▶ [Prompt]: Search the listing below for the line with "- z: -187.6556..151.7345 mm", then write out that line and every one after it exactly, without the pictures.

======

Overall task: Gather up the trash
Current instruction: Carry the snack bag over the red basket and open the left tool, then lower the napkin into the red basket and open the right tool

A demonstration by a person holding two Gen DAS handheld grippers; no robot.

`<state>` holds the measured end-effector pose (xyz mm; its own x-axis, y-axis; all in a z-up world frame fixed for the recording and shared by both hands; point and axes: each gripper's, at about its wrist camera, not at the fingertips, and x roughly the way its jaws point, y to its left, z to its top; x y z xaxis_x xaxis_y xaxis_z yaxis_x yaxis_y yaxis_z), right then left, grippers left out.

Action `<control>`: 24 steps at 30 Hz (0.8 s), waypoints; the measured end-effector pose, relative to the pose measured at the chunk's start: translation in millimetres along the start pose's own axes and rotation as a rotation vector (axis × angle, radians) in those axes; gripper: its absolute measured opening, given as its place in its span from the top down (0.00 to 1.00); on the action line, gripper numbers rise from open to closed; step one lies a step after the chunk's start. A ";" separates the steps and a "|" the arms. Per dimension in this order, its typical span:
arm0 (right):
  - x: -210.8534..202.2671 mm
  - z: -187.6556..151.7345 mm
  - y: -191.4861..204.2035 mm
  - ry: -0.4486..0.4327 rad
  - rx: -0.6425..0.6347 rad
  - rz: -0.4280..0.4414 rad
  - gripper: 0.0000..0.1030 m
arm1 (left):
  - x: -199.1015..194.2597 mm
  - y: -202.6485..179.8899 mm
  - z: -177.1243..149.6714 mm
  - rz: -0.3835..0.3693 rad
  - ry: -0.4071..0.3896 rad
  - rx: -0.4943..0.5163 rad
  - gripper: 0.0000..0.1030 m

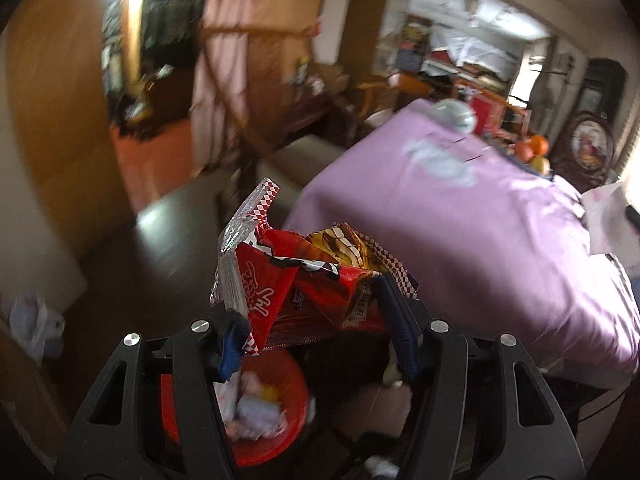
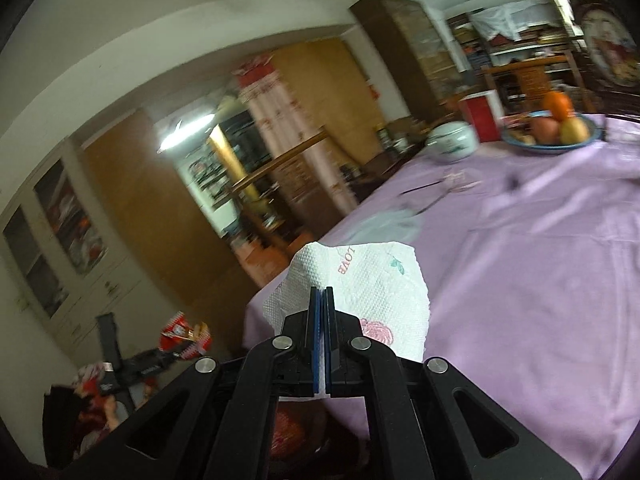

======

▶ [Response below]:
  - z: -187.6556..151.7345 mm
  - y: -191.4861..204.2035 mm
  - ry: -0.4486..0.4327 rad
  - rx: -0.6425..0.6347 rad
  - rz: -0.4280..0.4414 rad
  - gripper: 0.0000..0.1030 m
arm1 (left):
  - x: -199.1015..194.2597 mm
  - y: -202.6485..179.8899 mm
  - z: -177.1243..149.6714 mm
  - rz: -0.3835..0.3693 rad
  - ry: -0.4071..0.3896 rad
  - rx: -0.4943..0.5163 rad
  - gripper: 0.0000..0.1030 m

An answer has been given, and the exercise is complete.